§ **EXERCISE DIRECTIONS**
Copy out all the data, word for word.

***

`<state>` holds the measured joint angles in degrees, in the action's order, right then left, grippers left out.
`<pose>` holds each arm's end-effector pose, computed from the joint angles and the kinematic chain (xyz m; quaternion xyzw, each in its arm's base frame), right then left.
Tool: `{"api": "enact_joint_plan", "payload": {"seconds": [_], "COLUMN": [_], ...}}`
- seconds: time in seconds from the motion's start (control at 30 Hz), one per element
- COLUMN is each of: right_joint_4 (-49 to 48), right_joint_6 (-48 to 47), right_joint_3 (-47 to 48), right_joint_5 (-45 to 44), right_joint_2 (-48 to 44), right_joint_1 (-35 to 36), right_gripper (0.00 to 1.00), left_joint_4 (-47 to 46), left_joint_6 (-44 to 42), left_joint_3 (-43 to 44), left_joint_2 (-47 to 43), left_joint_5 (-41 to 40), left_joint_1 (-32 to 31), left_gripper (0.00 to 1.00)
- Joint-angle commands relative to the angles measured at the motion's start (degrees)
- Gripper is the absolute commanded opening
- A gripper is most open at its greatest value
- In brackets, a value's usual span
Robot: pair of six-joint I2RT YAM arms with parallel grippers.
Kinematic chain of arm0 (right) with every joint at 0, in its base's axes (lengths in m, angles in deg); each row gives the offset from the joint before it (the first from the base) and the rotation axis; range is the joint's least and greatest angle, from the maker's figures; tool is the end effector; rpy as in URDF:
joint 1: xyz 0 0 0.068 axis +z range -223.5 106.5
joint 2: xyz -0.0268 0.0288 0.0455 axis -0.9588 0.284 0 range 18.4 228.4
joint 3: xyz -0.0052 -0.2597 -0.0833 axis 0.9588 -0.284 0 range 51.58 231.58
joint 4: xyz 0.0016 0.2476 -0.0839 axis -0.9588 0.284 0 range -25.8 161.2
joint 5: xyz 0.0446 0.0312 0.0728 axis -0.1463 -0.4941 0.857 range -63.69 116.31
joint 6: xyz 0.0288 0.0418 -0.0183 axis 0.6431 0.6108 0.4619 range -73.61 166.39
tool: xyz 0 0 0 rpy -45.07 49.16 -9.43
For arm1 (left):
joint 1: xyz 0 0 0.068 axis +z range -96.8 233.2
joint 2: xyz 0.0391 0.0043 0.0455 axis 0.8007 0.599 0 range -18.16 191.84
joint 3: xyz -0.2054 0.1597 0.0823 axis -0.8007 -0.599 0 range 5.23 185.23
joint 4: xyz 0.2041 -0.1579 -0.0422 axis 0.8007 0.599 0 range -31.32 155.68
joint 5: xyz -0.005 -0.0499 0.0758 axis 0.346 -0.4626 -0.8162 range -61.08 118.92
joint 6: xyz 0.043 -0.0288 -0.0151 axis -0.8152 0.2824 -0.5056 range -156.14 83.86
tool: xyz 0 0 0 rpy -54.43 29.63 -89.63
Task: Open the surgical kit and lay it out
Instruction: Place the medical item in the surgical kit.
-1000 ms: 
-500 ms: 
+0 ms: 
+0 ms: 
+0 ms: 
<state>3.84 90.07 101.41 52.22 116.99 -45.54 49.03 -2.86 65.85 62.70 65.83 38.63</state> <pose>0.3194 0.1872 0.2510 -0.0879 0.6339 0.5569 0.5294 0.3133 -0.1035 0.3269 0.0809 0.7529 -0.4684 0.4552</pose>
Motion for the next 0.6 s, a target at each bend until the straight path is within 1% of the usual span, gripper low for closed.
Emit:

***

§ **EXERCISE OUTPUT**
`<state>` holds the measured joint angles in degrees, in the action's order, right then left, grippers left out.
`<pose>` holds each arm's end-effector pose, computed from the joint angles and the kinematic chain (xyz m; quaternion xyzw, each in its arm's base frame), right then left.
Tool: `{"api": "enact_joint_plan", "payload": {"seconds": [_], "COLUMN": [_], ...}}`
- seconds: time in seconds from the motion's start (control at 30 Hz), one per element
- COLUMN is each of: right_joint_4 (-49 to 48), right_joint_6 (-48 to 47), right_joint_3 (-47 to 48), right_joint_5 (-45 to 44), right_joint_2 (-48 to 44), right_joint_1 (-35 to 36), right_gripper (0.00 to 1.00), left_joint_4 (-47 to 46), left_joint_6 (-44 to 42), left_joint_3 (-43 to 44), left_joint_2 (-47 to 43), left_joint_5 (-41 to 40), left_joint_1 (-32 to 31), left_gripper (0.00 to 1.00)
- Joint-angle commands relative to the angles measured at the motion's start (degrees)
- Gripper is the absolute commanded opening
- A gripper is most open at its greatest value
- In brackets, a value's usual span
Robot: pair of six-joint I2RT YAM arms with parallel grippers.
Kinematic chain of arm0 (right) with every joint at 0, in its base's axes (lengths in m, angles in deg); each row gives the offset from the joint before it (the first from the base) and the rotation axis; range is the joint's least and greatest angle, from the maker's figures; tool is the end effector; rpy as in URDF:
joint 1: xyz 0 0 0.068 axis +z range -223.5 106.5
joint 2: xyz -0.0268 0.0288 0.0455 axis -0.9588 0.284 0 range 18.4 228.4
joint 3: xyz -0.0052 -0.2597 -0.0833 axis 0.9588 -0.284 0 range 51.58 231.58
joint 4: xyz 0.0016 0.2476 -0.0839 axis -0.9588 0.284 0 range -25.8 161.2
joint 5: xyz 0.0446 0.0312 0.0728 axis -0.1463 -0.4941 0.857 range -63.69 116.31
joint 6: xyz 0.0288 0.0418 -0.0183 axis 0.6431 0.6108 0.4619 range -73.61 166.39
tool: xyz 0 0 0 rpy -45.07 49.16 -9.43
For arm1 (left):
joint 1: xyz 0 0 0.068 axis +z range -96.8 233.2
joint 2: xyz 0.0391 0.0043 0.0455 axis 0.8007 0.599 0 range -18.16 191.84
joint 3: xyz -0.2054 0.1597 0.0823 axis -0.8007 -0.599 0 range 5.23 185.23
joint 4: xyz 0.2041 -0.1579 -0.0422 axis 0.8007 0.599 0 range -31.32 155.68
joint 5: xyz -0.005 -0.0499 0.0758 axis 0.346 -0.4626 -0.8162 range -61.08 118.92
joint 6: xyz 0.043 -0.0288 -0.0151 axis -0.8152 0.2824 -0.5056 range -156.14 83.86
tool: xyz 0 0 0 rpy -54.43 29.63 -89.63
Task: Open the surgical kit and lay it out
Instruction: Place the medical item in the surgical kit.
-1000 ms: 
-500 ms: 
+0 ms: 
+0 ms: 
+0 ms: 
<state>3.84 90.07 101.41 52.22 116.99 -45.54 49.03 -2.86 65.85 62.70 65.83 38.63</state> <pose>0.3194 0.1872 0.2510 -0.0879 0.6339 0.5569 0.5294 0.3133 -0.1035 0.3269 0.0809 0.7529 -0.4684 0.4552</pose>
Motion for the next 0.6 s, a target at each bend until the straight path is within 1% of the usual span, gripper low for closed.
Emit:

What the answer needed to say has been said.